Germany dominates the European Union in a number of areas. Chief among Germany’s leadership are car engineering and environmental business. Many of the world’s most popular cars bear German names: Volkswagen, Audi, Mercedes, Porsche, and BMW - as such they act as ambassadors to the country’s advances in automobile engineering and at affordable prices. In recent years, Germany has been ahead of the rest of Europe in terms of conducting business more sustainably, such as switching to renewable energies like solar and wind at large scale.
But now a scandal has ruptured both of these sources of German pride: Volkswagen (VW) rigged environmental and emissions tests for its engines. It’s got nothing to do with your‘Vorsprung durch Technik’, you know.
Regulators have found software that gave false emissions data from VW’s diesel engines. The U.S. Environmental Protection Agency (EPA) said that the manipulative software deceived regulators who were measuring VW’s toxic emissions. Subsequently, VW has admitted that 11m of its cars worldwide were designed to cheat emissions testing. The Volkswagen company could face fines of up to £12 billion as a result.
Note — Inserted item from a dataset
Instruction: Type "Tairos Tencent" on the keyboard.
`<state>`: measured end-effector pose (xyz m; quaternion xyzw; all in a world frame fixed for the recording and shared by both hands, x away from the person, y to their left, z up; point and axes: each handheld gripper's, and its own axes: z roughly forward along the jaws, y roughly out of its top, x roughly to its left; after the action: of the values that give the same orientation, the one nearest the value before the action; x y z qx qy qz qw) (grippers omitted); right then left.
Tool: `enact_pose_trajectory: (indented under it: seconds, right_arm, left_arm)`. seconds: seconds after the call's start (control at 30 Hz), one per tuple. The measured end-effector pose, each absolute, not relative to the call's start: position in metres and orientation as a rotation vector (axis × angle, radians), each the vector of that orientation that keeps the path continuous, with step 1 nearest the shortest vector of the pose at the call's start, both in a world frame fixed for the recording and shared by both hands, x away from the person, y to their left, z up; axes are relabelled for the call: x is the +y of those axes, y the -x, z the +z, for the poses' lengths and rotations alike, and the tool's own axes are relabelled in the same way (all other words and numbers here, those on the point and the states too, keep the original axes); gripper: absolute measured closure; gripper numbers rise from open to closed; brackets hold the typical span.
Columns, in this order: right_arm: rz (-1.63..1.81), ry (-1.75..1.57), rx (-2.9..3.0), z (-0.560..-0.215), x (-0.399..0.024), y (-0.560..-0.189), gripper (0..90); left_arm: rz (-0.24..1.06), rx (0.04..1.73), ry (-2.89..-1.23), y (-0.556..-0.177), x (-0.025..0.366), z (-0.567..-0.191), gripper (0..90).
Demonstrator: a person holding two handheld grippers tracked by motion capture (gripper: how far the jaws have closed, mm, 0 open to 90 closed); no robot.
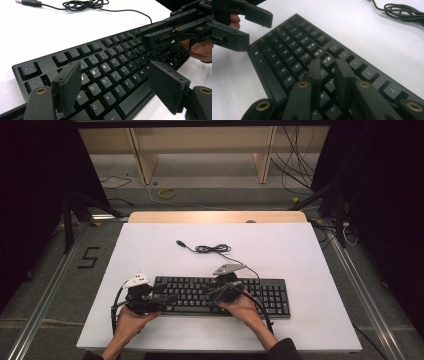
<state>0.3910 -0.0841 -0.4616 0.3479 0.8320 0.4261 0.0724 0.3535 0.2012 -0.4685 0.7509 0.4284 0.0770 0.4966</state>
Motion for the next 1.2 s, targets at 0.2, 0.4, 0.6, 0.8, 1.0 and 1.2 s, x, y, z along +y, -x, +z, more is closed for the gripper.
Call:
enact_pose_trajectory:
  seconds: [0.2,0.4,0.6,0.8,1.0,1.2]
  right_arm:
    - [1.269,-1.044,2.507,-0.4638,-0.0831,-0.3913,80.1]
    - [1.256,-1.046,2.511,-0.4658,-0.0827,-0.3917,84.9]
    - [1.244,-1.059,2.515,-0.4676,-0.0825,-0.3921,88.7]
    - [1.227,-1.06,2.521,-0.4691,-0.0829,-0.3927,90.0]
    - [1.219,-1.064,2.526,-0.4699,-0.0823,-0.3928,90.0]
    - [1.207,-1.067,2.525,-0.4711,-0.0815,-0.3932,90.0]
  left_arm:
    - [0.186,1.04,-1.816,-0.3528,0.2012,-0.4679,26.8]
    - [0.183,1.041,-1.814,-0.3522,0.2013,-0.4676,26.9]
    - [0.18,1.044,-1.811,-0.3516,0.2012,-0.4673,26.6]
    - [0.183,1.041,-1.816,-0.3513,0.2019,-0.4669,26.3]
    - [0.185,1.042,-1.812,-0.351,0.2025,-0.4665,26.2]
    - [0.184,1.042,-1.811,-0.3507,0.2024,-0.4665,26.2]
Outraged by this ecological deception, VW’s shared prices plummeted by more than a third in less than 48 hours! The fallout from this deliberate deception has escalated enormously, already the CEO has resigned. One German newspaper has called it the "most expensive act of stupidity in the history of the car industry".
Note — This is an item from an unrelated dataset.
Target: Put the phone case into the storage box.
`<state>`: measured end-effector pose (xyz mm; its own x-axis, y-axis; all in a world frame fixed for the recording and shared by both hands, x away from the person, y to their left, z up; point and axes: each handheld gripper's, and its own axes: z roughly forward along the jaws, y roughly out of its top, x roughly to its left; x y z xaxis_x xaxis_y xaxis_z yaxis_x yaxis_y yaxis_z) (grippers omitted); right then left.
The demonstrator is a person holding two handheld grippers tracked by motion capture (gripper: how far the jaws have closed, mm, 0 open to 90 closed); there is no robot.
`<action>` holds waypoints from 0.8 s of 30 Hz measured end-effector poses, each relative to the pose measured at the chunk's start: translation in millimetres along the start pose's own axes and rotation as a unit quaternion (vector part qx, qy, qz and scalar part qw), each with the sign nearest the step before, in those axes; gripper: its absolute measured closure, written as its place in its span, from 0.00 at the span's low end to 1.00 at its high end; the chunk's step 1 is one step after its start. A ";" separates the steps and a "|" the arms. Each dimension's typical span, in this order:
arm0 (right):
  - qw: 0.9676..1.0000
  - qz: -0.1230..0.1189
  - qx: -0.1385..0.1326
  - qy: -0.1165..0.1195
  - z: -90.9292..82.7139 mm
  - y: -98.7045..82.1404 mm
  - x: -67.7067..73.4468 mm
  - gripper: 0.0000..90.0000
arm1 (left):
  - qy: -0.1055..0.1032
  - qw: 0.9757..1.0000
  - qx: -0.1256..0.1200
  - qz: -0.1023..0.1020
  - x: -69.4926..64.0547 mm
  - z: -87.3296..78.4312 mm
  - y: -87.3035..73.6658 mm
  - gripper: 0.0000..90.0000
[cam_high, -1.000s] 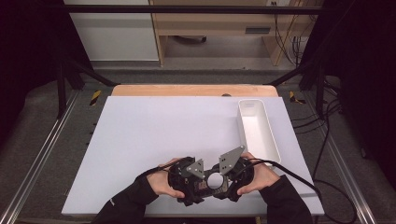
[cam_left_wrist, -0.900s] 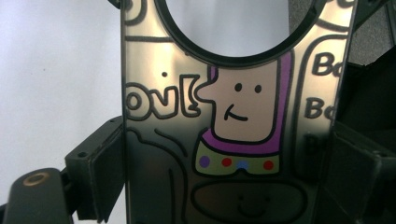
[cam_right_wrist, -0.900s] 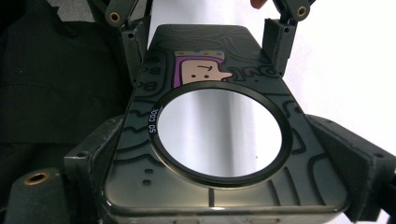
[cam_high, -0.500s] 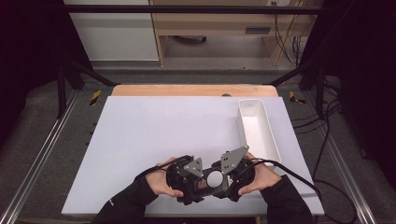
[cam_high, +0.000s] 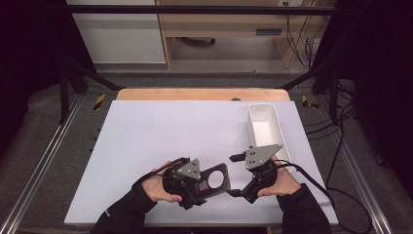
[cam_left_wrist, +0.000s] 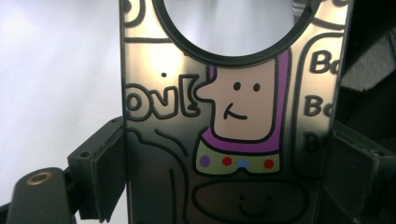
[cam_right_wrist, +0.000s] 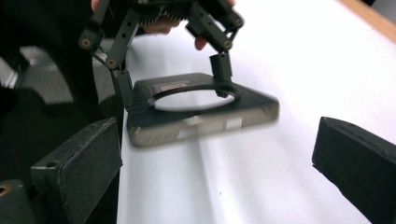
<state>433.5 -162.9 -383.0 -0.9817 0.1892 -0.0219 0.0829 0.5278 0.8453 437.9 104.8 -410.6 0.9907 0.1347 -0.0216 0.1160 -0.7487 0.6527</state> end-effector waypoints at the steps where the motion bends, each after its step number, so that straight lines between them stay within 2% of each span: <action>1: 1.000 0.005 -0.008 -0.004 -2.0 -0.9 -0.7 0.02 | 0.003 1.000 -0.008 -0.005 1.0 -2.3 -1.8 0.13; 7: 0.998 0.028 -0.044 -0.031 -9.6 -6.3 -3.0 0.01 | 0.019 0.998 -0.051 -0.026 5.2 -14.7 -9.1 0.13; 11: 0.996 0.041 -0.064 -0.040 -13.3 -11.4 -2.2 0.01 | 0.028 0.995 -0.087 -0.038 6.9 -20.1 -12.6 0.13; 14: 0.995 0.047 -0.077 -0.043 -16.2 -14.8 -1.1 0.01 | 0.023 0.992 -0.112 -0.050 8.3 -23.1 -15.6 0.13; 18: 0.993 0.056 -0.090 -0.045 -16.0 -17.1 -1.1 0.01 | 0.025 0.989 -0.132 -0.055 8.8 -24.5 -18.2 0.13; 21: 0.993 0.058 -0.091 -0.039 -12.3 -17.0 -0.7 0.01 | 0.023 0.988 -0.142 -0.053 8.5 -23.9 -18.4 0.13; 24: 0.993 0.063 -0.093 -0.031 -8.0 -17.5 -0.7 0.01 | 0.018 0.988 -0.145 -0.048 7.9 -21.8 -17.6 0.13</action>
<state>431.3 -178.9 -393.5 -0.9524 0.2984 0.0630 0.1665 0.3357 0.9272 442.2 133.2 -405.8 0.9723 0.2232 -0.0700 0.1785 -0.5146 0.8387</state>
Oliver Krischer, deputy leader of the Green party, told German television that this showed the government knew carmakers were trying to manipulate emissions tests. He said: “The government worked together with the auto industry, not to ensure that the emissions levels were reduced, but so that the measuring system was set up in such a way that on paper the cars met the necessary standards.” German public prosecutors said they were considering launching a criminal investigation into the scandal and are examining a collection of legal claims that have been filed by private individuals against VW.